Thursday, 12 September 2013

Since You've Been Gone, or Coming to Terms with Heartbreak



She's loved and lost - will she ever learn to open her heart again?

In one tragic moment, Holly Jefferson's life as she knows it changes for ever. Now, to the external world, everything's 'fine': she's renovating her cottage, running her own business, Cake - and generally just getting on with it. What she feels inside is a different story: lost, alone, unsure of the future - and certain she'll never love again.

When she meets handsome Ciaran Argyll, son of a self-made millionaire businessman, she thinks their worlds couldn't be more different. He's rich, confident and gets by on his looks; she's just trying to get by.

However, there's more to Ciaran than the superficial world that surrounds him, and he too is wrestling with his own ghosts. Will Holly find the missing ingredient that allows her to put her grief behind her - and embrace an unknown and unexpected tomorrow?"

Heartbreak’s something that most people go through at one point or another; whether it’s being rejected as a teenager, having someone break your unwavering trust or losing someone close to you, it happens a lot. 

And I find it hard to read.  It’s probably due to the resurfacing of emotions that I’d much rather leave forgotten.  I’m the sort of person who cries so hard at the end of The Notebook that when their housemate walks in they think that someone’s actually died, so when I read something that echoes what I’ve been through, I feel their pain so much it hurts.

So to read a book that starts with the heartbreak, and then works outwards, was a different experience for me.  Holly’s husband (Charlie) has died and she’s trying to get on with her life without him – even though there’s a large part of her that just wants to curl up and die – when she meets Ciaran.
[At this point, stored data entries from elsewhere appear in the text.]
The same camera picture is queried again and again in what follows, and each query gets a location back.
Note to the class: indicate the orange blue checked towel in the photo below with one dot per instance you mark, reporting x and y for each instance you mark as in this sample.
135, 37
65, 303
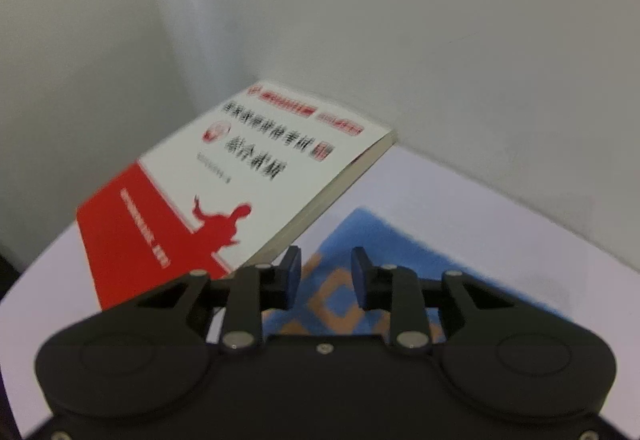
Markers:
390, 235

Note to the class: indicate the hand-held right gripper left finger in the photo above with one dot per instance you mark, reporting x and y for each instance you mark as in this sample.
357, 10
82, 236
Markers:
290, 277

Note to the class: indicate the red and white book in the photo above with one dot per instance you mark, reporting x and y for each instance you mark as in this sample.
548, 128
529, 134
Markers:
175, 220

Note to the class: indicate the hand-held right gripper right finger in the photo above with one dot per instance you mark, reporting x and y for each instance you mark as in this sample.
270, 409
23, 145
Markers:
361, 277

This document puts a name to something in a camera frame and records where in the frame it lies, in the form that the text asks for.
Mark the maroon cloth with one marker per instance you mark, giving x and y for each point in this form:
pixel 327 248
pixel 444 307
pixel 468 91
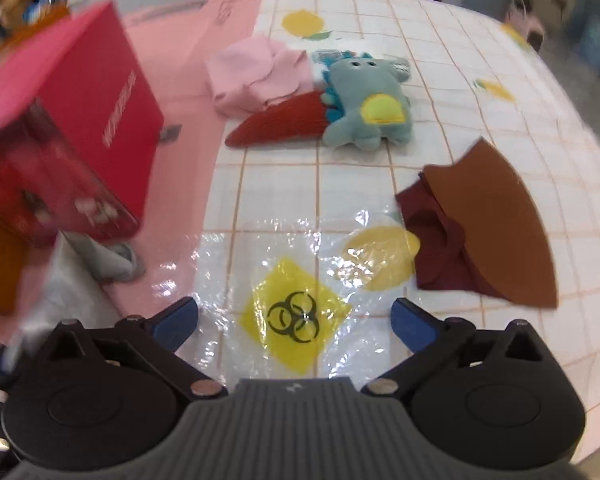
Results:
pixel 430 250

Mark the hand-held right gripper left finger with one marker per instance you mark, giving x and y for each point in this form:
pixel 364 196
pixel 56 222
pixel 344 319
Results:
pixel 177 322

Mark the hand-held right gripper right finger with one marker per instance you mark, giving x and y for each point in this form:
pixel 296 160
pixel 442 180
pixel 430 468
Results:
pixel 412 327

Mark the pink heater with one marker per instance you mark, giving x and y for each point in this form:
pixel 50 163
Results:
pixel 525 22

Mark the clear plastic bag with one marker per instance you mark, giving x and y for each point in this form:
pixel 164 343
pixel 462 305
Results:
pixel 300 320

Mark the red knitted pouch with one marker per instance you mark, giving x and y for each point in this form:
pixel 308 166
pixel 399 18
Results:
pixel 280 120

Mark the brown cloth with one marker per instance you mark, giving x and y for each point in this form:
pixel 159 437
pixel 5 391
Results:
pixel 500 220

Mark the blue water bottle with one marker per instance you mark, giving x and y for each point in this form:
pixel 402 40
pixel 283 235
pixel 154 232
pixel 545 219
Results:
pixel 597 42

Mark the grey cloth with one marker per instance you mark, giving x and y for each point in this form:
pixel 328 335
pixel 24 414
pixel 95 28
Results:
pixel 105 260

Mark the pink cloth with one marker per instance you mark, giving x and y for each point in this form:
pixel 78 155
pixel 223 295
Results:
pixel 250 75

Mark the blue plush animal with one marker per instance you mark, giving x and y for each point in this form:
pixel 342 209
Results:
pixel 360 85

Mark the red box with clear front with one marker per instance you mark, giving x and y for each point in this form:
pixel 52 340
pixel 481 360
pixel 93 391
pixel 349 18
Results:
pixel 105 110
There’s not just pathos though, it’s seriously saucy at times (in a very good way) and I was impressed at how well the sex scenes were written.  Those of you who know me, know that I get frustrated with books that insert sex scenes for the sake of it, and this certainly wasn’t the case here.  Each steamy interlude was just what the plot needed to carry the action forward, and I felt that my understanding of Holly, Ciaran and Charlie were developed through them.

For a first novel, Anouska Knight manages to capture the confusion of Holly’s emotions incredibly well.  There’s a particularly beautifully written scene where she wakes up and for a split second thinks it’s Charlie beside her instead of Ciaran and her heart breaks all over again.

But, Mills & Boon style, there’s a Happy Ever After – though I was seriously concerned at times that the whole thing was going to fall apart.  And amidst the delight and the relief, I felt an ache in that I was going to have to part from this characters after I’d invested so very much in their lives and their stories.

Utterly delightful and charming.  Loved it.

Mills & Boon Boy 8:
David (aka The Banker)

Reaction to Photograph Request:
Being possibly one of the wisest and definitely the most intelligent person I know, David nodded sagely and then suggested his London balcony as the perfect setting for his pose.